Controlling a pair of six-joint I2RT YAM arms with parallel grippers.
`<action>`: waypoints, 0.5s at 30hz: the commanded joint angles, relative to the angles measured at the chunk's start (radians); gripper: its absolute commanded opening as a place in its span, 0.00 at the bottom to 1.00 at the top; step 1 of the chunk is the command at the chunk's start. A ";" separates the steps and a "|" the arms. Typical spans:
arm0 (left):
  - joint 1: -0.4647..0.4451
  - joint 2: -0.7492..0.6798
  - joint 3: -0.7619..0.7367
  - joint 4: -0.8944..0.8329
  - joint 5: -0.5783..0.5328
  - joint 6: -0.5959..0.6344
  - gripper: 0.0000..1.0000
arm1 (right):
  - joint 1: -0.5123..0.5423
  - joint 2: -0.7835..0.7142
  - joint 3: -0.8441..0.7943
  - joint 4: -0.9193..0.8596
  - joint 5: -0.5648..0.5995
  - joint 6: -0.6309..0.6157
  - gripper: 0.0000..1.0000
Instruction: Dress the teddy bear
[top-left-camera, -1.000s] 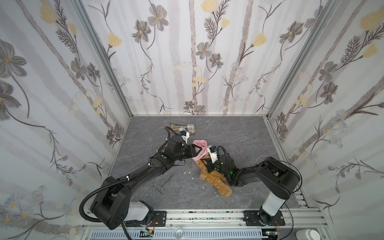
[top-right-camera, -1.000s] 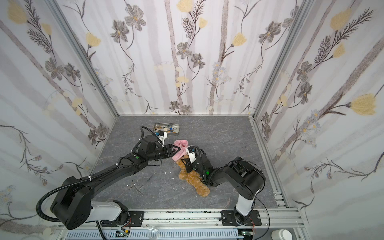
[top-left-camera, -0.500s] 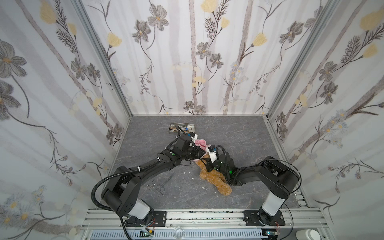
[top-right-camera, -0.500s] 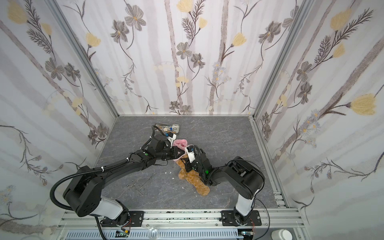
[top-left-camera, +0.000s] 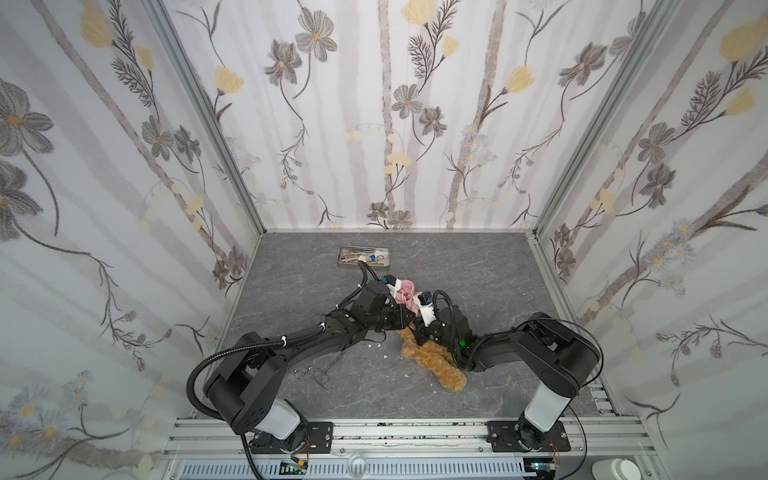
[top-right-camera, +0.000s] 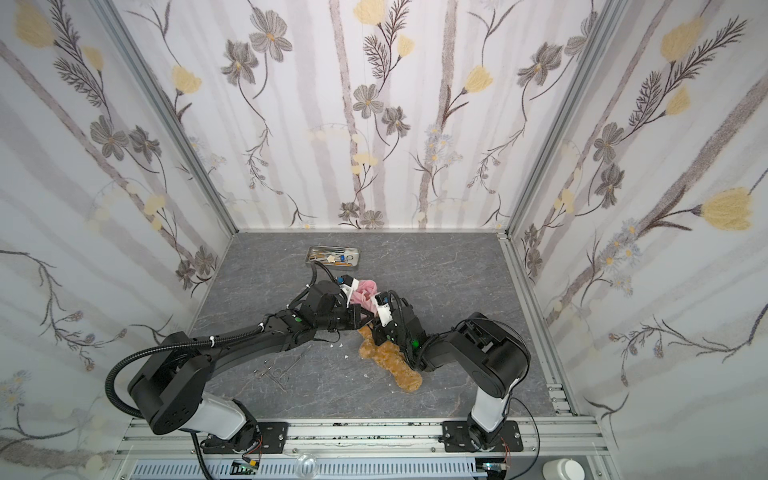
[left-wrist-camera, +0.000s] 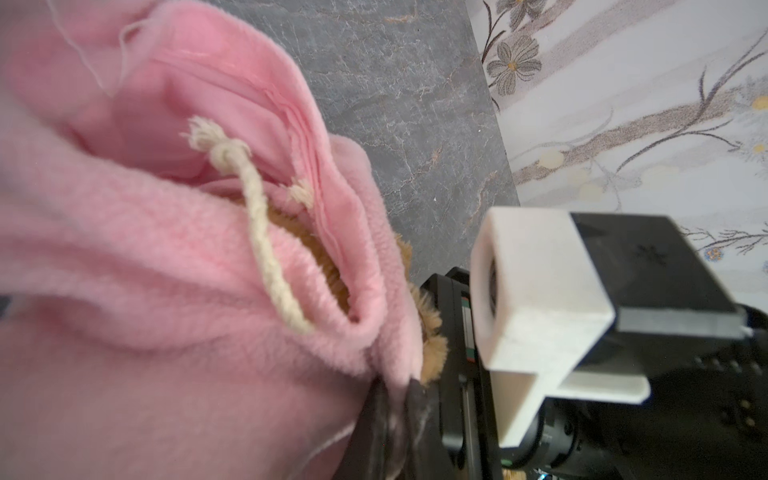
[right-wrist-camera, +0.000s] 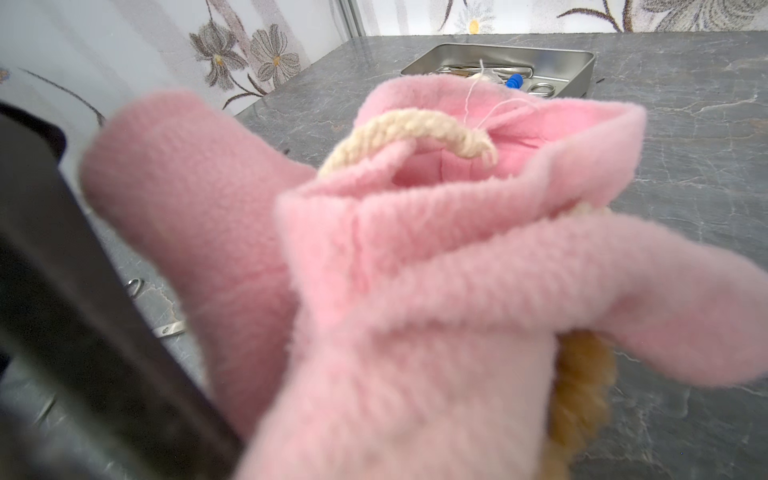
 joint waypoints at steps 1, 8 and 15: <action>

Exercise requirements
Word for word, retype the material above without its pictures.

Answer to this task
Controlling a pair of six-joint I2RT YAM arms with parallel grippers.
`<action>`: waypoints, 0.5s at 30hz: the commanded joint angles, relative to the angles measured at the chunk's start (radians); gripper: its absolute commanded opening as a place in its span, 0.00 at the bottom to 1.00 at the top; step 1 of the chunk is the command at the chunk's start. A ";" separates the steps and a "|" the arms. Typical spans:
arm0 (left):
  - joint 1: -0.4647..0.4451
  - joint 2: -0.7492..0.6798
  - joint 3: -0.7619..0.7367
  - joint 4: -0.8944..0.8329
  - joint 5: -0.5783..0.5328
  - joint 6: -0.5959..0.6344
  - gripper: 0.0000..1.0000
arm1 (right):
  - joint 1: -0.5123..0.5423
  - joint 2: -0.7835..0.7142
  - joint 3: -0.8441..0.7943
  - joint 4: -0.9193..0.8596
  - joint 5: -0.5648..0.5995
  - joint 6: -0.6309..0.6157
  - gripper: 0.0000..1.0000
Instruction: Dress the teddy bear
[top-left-camera, -1.000s] 
[top-right-camera, -1.000s] 
[top-left-camera, -0.500s] 
[top-right-camera, -0.500s] 
[top-left-camera, +0.000s] 
[top-right-camera, +0.000s] 
[left-wrist-camera, +0.000s] 
[right-wrist-camera, +0.000s] 
 joint waypoints at steps 1, 8 and 15: <action>

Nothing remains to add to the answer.